Data for this exercise:
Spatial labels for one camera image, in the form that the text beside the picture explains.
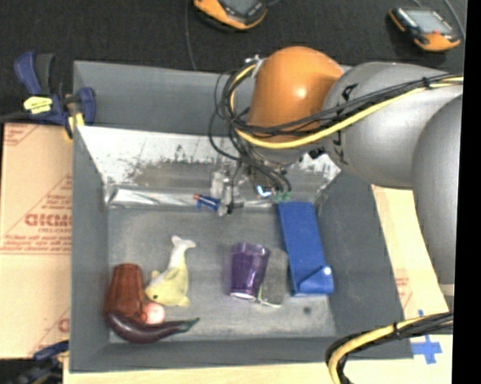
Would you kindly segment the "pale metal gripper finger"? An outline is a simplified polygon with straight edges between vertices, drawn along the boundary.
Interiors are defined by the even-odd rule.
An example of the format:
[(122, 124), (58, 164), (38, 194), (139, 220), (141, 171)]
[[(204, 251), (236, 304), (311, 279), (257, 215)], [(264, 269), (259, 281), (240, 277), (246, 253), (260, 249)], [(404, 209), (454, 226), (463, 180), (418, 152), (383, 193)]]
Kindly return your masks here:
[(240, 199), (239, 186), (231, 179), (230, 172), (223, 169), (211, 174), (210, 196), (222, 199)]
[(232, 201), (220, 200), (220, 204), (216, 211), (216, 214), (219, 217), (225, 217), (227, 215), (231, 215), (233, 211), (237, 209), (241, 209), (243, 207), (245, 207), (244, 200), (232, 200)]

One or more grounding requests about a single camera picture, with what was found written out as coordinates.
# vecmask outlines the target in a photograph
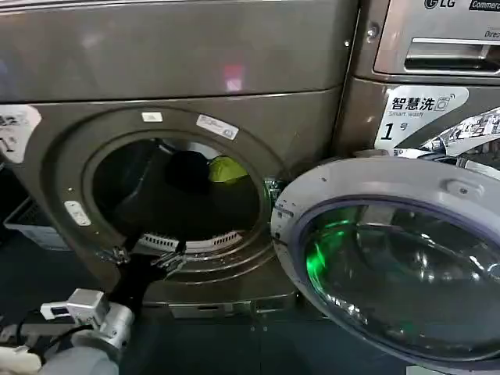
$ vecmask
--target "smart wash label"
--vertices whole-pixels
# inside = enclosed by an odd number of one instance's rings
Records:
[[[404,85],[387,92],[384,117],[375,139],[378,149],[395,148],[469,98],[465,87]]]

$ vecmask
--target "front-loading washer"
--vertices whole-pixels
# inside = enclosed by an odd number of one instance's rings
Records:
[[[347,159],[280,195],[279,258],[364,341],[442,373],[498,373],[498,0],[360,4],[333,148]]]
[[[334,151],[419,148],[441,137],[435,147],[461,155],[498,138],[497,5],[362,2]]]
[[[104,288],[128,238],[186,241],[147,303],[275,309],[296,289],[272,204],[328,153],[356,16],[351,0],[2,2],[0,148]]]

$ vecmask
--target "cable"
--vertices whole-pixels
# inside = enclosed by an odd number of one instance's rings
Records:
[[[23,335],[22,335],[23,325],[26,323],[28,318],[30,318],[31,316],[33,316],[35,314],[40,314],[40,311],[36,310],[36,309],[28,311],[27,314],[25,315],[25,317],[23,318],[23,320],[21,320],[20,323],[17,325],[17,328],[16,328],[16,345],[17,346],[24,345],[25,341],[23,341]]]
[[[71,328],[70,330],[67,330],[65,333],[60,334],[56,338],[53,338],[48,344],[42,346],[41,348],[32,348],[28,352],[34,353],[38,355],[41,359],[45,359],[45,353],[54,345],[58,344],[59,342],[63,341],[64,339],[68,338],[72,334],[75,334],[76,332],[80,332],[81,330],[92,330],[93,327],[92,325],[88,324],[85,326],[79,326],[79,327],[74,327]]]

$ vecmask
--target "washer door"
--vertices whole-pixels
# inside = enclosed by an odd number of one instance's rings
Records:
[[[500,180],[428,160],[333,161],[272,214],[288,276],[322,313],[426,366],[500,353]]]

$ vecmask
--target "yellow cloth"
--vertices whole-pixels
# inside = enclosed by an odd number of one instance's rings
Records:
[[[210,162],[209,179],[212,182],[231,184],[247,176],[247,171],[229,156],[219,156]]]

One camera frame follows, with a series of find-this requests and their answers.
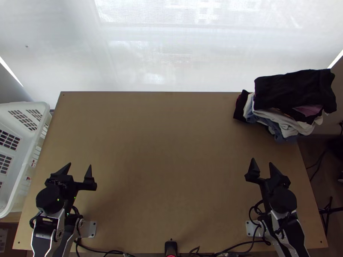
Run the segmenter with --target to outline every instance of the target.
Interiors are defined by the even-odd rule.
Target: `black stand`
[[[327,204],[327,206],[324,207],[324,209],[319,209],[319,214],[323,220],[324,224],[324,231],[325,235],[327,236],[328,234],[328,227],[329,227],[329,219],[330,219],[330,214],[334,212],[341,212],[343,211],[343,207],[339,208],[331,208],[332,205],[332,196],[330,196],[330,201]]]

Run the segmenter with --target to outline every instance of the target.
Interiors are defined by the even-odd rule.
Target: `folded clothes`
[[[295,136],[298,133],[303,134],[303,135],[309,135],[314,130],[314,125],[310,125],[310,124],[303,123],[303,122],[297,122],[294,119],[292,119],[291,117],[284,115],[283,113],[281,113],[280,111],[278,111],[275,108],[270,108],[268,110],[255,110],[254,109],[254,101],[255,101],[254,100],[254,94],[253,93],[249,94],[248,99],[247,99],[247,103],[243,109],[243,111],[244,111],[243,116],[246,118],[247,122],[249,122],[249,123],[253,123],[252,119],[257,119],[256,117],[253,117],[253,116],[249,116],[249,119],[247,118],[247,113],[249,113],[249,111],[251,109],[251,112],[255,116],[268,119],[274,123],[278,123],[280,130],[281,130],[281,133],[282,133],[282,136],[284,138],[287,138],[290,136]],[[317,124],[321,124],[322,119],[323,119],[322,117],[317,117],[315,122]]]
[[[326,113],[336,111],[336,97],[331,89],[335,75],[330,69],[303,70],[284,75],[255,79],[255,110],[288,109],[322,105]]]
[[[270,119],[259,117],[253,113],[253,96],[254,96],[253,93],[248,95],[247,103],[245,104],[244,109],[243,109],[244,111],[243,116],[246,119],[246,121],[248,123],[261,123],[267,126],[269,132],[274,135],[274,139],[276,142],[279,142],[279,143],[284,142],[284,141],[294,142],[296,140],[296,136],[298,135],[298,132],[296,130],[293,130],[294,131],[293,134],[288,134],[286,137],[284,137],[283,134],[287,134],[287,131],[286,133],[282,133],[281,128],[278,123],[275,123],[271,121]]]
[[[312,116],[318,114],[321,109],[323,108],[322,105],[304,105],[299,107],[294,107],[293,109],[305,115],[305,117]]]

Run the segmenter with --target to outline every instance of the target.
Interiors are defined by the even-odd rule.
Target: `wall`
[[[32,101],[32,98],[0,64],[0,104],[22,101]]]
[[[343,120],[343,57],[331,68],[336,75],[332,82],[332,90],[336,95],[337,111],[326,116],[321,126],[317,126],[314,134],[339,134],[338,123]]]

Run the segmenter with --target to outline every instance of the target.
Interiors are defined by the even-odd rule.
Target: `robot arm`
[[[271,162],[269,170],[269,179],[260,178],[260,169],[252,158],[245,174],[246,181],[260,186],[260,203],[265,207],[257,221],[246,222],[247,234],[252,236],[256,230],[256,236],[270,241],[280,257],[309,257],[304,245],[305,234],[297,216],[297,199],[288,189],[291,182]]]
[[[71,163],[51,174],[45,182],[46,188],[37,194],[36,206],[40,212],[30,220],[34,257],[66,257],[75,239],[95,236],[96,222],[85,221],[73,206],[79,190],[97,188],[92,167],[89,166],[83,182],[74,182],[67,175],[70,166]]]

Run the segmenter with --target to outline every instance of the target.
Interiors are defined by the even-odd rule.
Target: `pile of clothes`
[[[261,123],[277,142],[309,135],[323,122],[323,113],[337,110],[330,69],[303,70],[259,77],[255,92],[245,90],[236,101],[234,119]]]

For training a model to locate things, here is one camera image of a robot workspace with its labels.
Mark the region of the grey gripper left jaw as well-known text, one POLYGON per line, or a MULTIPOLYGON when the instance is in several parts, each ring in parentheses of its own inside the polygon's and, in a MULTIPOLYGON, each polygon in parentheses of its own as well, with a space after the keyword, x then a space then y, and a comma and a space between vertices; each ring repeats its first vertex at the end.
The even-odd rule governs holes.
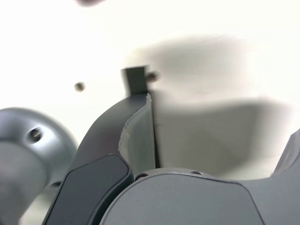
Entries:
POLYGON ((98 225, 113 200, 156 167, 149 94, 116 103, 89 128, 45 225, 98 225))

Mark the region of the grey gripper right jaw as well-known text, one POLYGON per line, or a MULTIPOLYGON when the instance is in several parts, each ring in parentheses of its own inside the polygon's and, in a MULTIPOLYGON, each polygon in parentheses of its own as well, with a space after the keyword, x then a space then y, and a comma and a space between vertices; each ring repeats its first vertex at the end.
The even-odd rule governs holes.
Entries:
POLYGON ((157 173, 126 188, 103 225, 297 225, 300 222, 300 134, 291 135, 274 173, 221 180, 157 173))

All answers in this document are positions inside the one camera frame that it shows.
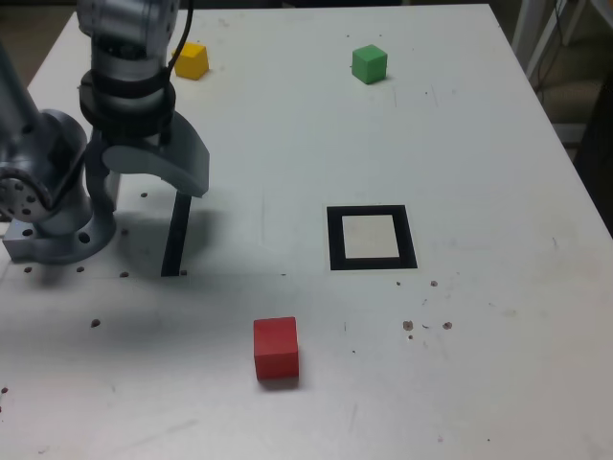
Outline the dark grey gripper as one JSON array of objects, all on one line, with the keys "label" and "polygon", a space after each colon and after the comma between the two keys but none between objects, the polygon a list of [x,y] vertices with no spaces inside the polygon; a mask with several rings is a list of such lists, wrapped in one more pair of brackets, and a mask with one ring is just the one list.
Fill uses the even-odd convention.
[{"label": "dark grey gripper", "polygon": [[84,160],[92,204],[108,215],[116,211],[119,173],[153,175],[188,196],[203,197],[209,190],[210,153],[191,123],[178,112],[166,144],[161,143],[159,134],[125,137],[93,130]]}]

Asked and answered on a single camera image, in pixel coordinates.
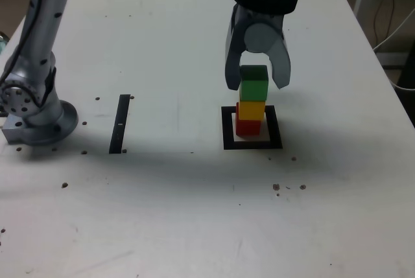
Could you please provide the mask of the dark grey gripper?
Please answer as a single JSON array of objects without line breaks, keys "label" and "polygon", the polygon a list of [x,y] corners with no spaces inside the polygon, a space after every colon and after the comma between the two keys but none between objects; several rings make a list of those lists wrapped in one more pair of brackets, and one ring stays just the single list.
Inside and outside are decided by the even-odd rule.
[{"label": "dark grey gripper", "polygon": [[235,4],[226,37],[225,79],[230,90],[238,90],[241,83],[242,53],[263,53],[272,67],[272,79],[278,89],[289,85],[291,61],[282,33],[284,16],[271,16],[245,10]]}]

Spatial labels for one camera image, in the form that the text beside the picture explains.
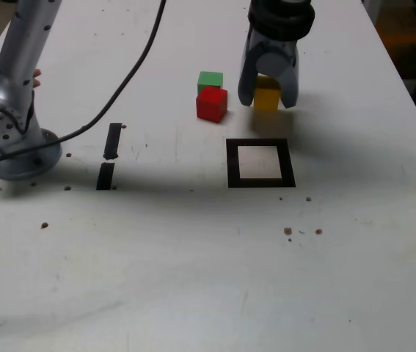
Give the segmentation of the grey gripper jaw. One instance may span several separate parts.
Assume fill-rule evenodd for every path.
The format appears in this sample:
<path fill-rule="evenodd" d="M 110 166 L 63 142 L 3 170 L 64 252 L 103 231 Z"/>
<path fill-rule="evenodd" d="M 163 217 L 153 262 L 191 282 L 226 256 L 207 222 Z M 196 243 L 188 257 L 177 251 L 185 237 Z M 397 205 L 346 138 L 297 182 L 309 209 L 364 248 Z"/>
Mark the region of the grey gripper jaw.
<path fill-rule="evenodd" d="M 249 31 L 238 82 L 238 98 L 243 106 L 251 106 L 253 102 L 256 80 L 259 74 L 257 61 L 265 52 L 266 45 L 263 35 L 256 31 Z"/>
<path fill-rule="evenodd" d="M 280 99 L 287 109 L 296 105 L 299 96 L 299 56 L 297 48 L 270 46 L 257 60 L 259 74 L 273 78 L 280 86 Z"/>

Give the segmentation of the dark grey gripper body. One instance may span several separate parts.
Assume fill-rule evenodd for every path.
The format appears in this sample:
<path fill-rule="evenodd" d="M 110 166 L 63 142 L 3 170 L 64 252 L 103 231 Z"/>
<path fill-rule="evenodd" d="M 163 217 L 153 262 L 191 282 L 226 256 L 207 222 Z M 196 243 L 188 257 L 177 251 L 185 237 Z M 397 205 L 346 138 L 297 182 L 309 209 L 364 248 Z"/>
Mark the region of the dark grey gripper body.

Work item: Find every line of the data that includes the string "brackets". Copy each of those lines.

Response area:
Outline the dark grey gripper as one JSON array of objects, all on one line, with the keys "label" and "polygon", a space after each colon and after the comma between the two keys but none between objects, the polygon a list of [x,y] vertices with no spaces inside the polygon; a mask with several rings is a list of such lists, wrapped in one more pair of brackets, and a mask with one ring is just the one list.
Please answer as a single JSON array of objects without line breaks, keys "label" and "polygon", the polygon a list of [x,y] corners with no spaces inside the polygon, a space after every colon and after the comma between the two keys but none between objects; several rings make a list of those lists wrapped in one more pair of brackets, and one ring stays just the single list.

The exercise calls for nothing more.